Buzz Spector: Drawings Old & New

Opening: Friday, Sep 9, 2022 4 – 7 pm
Friday, Sep 9 – Oct 15, 2022

325 W. Huron
Chicago, IL 60654

Buzz Spector is well-known for the art he has made with—and out of—books, and the range of his explorations into the connections among reading, memory, and history. So much of the appreciation of Spector’s work focuses on his use of print books that it is easy to forget that his artistic beginnings come from drawing. Even his signature gesture of tearing pages originates a full ten years before Spector first tore pages out of a printed book and called what was left sculpture. Spector used templates of torn paper in making his early drawings, and to the present moment identifies the torn papers in his art as a kind of edge-making in common with drawing.

This selection of old and new drawings includes work from the earliest years of Spector’s career, the square format graphite works, often including embellishments of colored pencil, that are usually connected to Spector’s association with Minimalist and Conceptual practices. Here another influence can be seen, that of Chicago Imagism. Spector was born and raised in Chicago and was acquainted with several of Imagism’s key figures in the 1970s, before he set aside figurative references (and title punning) to pursue his own artistic course.
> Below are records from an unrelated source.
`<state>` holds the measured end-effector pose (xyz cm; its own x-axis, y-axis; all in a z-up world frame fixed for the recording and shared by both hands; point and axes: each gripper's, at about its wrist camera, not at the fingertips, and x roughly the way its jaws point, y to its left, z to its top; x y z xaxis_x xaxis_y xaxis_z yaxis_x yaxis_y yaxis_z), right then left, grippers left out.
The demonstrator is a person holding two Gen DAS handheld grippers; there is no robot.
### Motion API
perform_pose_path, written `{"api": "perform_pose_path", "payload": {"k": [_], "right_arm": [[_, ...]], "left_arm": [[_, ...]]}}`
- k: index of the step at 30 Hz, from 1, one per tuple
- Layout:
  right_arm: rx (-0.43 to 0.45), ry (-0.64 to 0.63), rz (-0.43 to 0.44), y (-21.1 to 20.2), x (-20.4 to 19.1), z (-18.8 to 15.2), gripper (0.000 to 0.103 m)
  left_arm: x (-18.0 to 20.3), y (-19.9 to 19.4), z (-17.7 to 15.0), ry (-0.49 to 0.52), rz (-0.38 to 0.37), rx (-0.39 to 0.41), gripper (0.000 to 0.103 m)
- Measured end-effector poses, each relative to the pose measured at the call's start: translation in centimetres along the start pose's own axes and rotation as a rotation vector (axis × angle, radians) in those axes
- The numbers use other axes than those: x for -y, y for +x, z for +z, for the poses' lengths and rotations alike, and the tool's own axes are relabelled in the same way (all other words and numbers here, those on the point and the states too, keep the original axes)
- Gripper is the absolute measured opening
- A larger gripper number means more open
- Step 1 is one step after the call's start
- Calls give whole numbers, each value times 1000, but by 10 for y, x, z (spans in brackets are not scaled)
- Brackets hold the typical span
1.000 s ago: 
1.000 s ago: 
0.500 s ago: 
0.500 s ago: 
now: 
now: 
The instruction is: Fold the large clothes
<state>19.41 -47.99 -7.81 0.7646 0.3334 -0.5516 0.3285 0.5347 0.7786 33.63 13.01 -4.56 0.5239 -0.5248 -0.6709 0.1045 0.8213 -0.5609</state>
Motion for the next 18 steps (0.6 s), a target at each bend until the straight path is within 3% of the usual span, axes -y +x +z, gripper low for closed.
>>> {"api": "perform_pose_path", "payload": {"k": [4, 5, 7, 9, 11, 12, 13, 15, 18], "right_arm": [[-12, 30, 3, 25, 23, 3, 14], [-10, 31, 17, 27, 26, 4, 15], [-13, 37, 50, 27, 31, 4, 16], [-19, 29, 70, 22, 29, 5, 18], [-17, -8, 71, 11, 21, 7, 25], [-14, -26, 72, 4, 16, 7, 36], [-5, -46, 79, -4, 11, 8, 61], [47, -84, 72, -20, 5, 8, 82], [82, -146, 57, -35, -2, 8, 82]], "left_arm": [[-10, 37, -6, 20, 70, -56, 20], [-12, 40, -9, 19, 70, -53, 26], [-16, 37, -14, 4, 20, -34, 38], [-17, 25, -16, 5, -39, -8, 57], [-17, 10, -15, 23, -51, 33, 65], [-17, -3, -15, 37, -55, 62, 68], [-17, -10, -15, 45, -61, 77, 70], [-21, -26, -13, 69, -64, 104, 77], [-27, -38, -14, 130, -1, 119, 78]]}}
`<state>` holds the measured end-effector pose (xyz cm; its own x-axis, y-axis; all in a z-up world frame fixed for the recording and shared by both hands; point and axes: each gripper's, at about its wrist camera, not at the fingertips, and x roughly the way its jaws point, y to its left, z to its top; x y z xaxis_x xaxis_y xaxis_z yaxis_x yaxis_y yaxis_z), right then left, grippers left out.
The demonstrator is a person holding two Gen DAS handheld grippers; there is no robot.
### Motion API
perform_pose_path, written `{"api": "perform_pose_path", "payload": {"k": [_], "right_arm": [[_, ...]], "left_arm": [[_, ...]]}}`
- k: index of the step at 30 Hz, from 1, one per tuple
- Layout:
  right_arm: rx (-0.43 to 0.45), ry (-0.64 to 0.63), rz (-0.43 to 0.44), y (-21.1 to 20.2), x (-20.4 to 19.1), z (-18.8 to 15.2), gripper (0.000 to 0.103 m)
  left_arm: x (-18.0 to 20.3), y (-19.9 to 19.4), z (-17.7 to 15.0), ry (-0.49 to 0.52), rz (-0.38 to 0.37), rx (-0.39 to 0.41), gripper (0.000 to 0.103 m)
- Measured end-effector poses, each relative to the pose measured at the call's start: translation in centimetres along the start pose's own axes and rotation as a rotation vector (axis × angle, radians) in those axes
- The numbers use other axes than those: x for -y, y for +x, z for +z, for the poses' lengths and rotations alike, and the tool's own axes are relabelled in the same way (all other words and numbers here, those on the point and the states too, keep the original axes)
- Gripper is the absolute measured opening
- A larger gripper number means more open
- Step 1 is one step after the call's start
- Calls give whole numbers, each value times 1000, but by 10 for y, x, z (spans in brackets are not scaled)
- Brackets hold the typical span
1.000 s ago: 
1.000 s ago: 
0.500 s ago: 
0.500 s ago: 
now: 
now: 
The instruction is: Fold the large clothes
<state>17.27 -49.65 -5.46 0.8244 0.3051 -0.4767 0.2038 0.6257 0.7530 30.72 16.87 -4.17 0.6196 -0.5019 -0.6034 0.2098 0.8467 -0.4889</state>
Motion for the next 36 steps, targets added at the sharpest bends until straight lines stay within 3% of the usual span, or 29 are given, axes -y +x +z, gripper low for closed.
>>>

The most recent drawings in this exhibit are derived from the U.S. flag. These studies of Stripes and Stars culminates in Spector’s Torn Flag 1, a drawing of the flag which he completed and then tore in half. Is this tearing meant to be understood as violent? It’s worth noting that the space between the torn halves of this artwork expand its overall width to that of the conventional proportions of a flag. Spector offers us something other than a damaged flag itself since what he has torn is a drawing, not a banner.